- [DATASET CONTENT]:
=== Begin Enclosure ===
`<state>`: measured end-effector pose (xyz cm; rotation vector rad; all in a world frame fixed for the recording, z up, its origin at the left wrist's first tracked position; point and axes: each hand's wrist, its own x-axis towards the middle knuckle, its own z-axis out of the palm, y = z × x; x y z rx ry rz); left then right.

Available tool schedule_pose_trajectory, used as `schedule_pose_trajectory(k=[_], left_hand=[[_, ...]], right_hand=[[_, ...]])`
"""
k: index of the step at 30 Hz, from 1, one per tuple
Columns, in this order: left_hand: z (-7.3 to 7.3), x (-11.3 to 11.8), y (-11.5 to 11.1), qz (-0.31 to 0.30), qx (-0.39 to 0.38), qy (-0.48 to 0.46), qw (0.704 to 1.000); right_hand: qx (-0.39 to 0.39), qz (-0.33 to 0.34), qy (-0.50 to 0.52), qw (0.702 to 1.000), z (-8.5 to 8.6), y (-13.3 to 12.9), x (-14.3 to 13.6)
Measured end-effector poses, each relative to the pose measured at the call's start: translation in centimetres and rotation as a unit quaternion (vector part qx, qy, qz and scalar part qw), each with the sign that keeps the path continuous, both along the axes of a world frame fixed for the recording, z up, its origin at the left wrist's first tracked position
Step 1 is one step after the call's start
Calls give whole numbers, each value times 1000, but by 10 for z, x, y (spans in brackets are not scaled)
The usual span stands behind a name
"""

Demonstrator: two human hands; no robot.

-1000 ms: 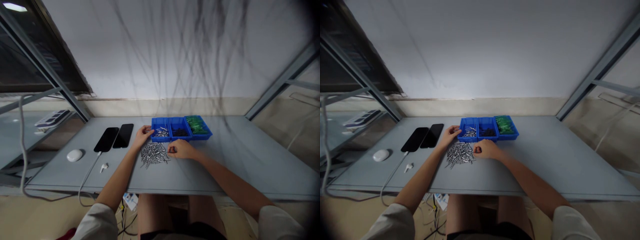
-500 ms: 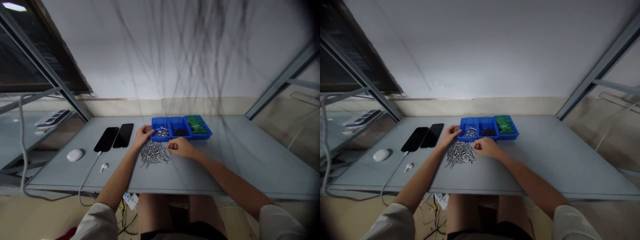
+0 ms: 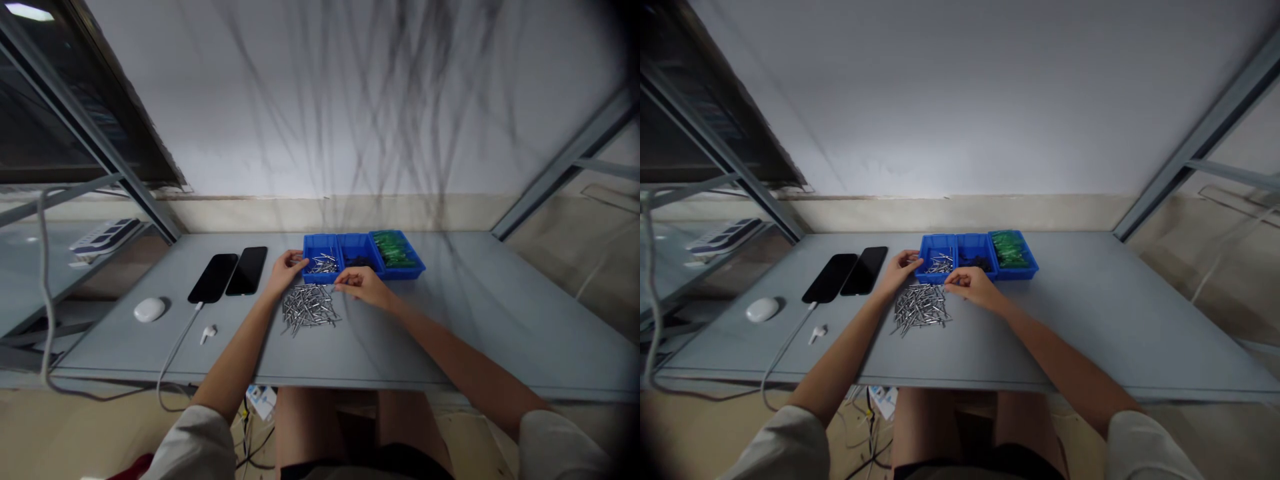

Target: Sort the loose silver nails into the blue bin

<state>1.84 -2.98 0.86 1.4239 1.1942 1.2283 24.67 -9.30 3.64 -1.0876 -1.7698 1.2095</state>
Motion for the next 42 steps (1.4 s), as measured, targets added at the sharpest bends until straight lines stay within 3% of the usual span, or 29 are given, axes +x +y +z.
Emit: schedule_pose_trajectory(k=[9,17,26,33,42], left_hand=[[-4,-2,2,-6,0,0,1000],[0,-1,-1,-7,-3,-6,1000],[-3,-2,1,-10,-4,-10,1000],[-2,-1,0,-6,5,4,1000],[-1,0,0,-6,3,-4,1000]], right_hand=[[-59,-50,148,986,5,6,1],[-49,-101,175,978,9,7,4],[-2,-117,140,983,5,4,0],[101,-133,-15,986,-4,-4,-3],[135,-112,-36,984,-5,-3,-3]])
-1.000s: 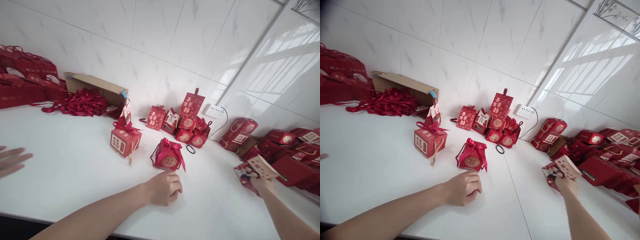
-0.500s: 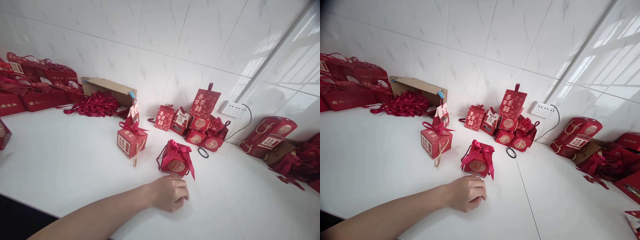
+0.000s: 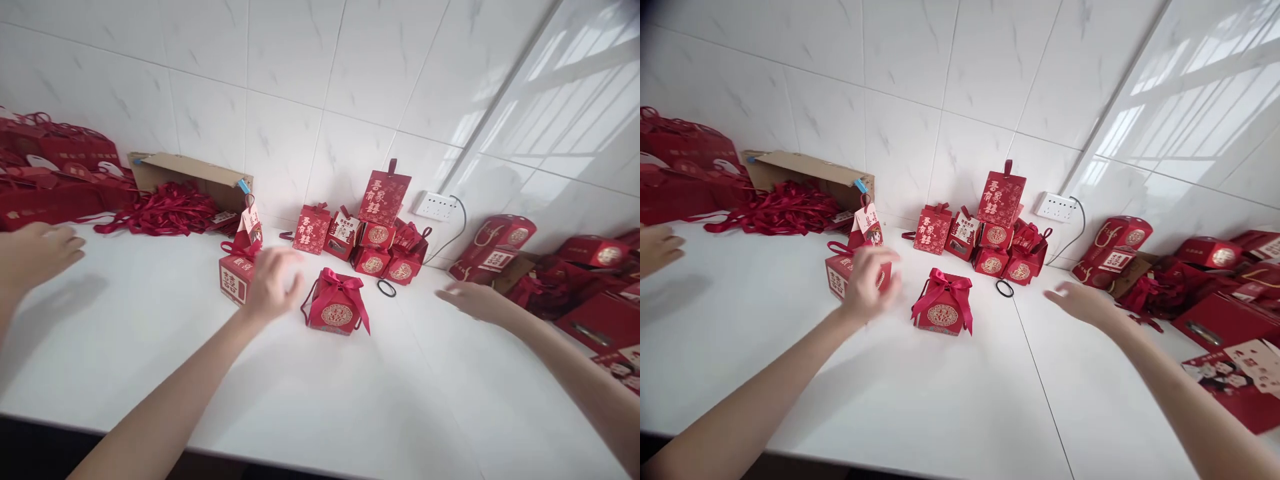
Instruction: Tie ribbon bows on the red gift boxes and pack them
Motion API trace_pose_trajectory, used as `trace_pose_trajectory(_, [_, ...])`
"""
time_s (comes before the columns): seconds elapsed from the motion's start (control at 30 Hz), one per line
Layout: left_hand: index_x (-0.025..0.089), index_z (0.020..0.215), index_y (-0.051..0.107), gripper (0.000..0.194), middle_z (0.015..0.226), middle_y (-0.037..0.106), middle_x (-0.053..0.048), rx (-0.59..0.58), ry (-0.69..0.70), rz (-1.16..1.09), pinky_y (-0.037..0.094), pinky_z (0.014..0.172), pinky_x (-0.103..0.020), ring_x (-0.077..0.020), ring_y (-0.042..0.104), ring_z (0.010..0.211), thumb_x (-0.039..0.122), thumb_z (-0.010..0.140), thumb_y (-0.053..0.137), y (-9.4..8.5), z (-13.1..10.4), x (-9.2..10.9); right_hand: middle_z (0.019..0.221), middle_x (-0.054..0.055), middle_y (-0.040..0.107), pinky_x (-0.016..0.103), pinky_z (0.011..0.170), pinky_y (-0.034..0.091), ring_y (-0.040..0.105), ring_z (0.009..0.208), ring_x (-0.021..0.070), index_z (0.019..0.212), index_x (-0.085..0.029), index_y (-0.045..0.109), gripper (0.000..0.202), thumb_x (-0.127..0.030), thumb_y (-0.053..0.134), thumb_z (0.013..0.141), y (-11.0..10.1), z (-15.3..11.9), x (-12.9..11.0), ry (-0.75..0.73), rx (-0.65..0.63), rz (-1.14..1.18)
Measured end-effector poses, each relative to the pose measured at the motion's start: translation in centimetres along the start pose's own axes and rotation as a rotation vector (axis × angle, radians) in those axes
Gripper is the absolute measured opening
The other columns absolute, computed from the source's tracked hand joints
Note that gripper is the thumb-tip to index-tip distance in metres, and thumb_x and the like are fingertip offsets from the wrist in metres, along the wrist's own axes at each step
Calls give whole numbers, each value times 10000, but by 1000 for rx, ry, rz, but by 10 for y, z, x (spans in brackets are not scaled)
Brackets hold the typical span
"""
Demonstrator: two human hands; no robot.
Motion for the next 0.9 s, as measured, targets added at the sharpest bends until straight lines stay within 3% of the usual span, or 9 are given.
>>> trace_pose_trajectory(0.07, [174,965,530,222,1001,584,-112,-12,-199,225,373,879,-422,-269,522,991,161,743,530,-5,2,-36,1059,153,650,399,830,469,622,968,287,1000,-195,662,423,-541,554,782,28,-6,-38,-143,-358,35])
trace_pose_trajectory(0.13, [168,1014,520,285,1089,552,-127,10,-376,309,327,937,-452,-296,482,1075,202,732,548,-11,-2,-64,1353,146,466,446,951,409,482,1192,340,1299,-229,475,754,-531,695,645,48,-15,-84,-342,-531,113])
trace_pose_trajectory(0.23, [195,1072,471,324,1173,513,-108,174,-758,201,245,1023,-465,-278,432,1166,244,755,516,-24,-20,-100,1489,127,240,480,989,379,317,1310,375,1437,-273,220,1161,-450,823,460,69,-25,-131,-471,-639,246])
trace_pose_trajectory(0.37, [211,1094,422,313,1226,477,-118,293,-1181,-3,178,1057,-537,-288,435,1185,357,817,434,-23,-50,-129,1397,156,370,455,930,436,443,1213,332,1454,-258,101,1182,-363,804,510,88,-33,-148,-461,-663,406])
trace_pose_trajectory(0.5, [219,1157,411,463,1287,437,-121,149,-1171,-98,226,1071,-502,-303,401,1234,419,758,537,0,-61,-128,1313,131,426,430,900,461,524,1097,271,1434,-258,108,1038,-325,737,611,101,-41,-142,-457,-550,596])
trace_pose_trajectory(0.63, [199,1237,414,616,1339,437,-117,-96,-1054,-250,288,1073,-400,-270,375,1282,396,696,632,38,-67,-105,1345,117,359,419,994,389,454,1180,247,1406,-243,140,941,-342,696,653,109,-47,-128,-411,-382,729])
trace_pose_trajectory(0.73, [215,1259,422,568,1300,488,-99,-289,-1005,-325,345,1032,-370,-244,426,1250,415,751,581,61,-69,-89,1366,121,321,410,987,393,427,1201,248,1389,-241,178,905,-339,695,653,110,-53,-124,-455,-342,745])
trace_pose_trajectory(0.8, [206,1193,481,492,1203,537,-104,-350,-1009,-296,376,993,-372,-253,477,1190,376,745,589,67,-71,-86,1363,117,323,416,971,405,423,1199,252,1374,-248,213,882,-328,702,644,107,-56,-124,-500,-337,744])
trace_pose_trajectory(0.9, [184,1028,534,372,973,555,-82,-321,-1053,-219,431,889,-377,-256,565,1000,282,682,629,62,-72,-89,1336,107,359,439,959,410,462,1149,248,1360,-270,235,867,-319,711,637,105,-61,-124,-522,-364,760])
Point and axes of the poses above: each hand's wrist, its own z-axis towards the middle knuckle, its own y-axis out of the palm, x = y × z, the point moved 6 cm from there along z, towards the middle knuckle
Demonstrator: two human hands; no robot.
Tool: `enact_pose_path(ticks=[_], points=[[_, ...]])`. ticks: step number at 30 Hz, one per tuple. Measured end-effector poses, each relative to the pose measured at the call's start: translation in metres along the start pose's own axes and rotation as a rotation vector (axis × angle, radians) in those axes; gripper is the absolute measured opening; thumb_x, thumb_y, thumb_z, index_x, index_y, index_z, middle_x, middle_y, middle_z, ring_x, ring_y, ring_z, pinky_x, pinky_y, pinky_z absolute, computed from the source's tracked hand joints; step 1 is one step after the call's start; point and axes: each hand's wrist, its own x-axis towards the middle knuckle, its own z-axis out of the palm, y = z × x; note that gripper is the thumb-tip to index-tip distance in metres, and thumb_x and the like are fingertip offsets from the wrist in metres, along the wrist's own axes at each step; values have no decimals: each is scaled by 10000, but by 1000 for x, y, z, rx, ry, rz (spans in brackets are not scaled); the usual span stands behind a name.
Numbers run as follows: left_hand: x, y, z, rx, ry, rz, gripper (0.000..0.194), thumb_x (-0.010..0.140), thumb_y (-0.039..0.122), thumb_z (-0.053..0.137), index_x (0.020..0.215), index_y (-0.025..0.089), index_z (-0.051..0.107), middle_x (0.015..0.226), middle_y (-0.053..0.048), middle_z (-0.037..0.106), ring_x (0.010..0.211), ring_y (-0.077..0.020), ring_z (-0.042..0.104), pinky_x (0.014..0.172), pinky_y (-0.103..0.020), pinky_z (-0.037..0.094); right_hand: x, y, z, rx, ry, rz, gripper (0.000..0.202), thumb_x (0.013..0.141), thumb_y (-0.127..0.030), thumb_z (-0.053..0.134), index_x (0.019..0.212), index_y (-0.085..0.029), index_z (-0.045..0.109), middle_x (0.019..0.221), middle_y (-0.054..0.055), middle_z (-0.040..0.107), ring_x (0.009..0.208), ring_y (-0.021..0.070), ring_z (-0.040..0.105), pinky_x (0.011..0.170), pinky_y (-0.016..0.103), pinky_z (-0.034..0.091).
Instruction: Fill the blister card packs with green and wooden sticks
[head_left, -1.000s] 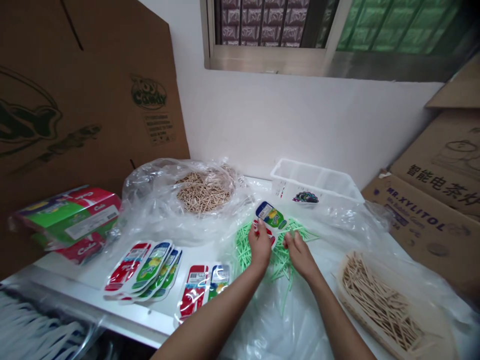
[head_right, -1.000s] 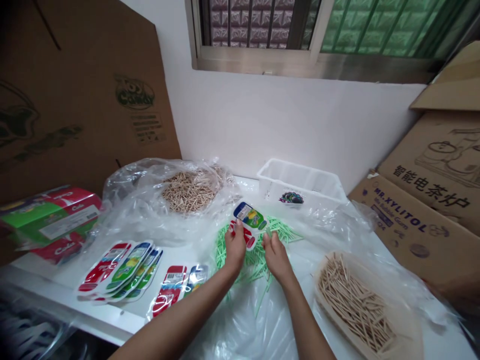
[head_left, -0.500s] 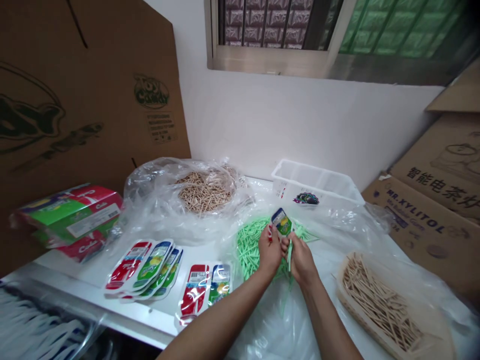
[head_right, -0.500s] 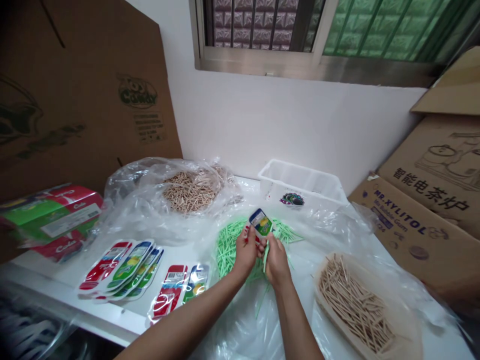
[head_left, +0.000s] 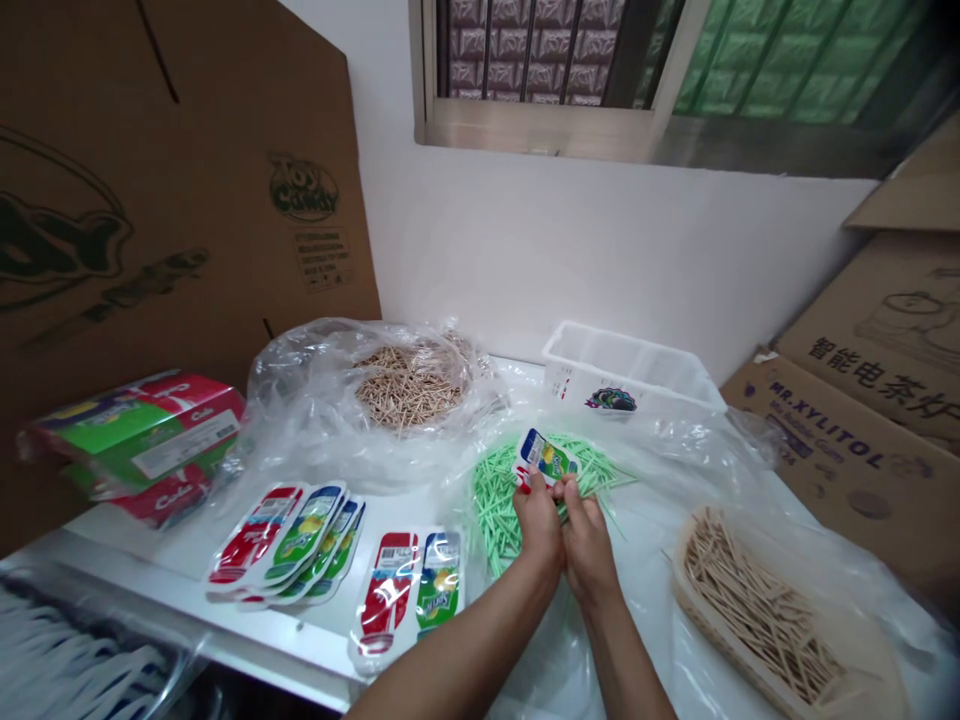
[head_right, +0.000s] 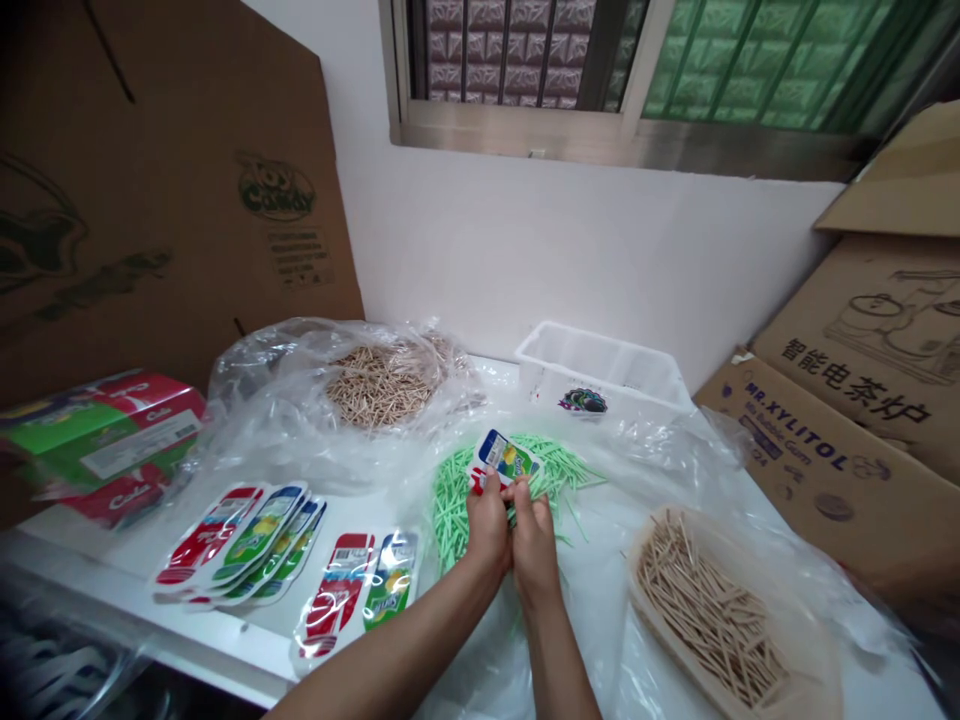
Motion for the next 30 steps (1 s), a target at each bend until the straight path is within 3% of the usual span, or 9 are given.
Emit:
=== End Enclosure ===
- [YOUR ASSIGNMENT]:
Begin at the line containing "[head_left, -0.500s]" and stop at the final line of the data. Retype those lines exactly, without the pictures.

- [RESULT]:
[head_left, -0.500s] 
[head_right, -0.500s] 
[head_left, +0.000s] 
[head_right, +0.000s] 
Motion for the next 30 steps (1 s), a target at each bend until the straight path is within 3% of the usual span, or 9 are given.
Emit:

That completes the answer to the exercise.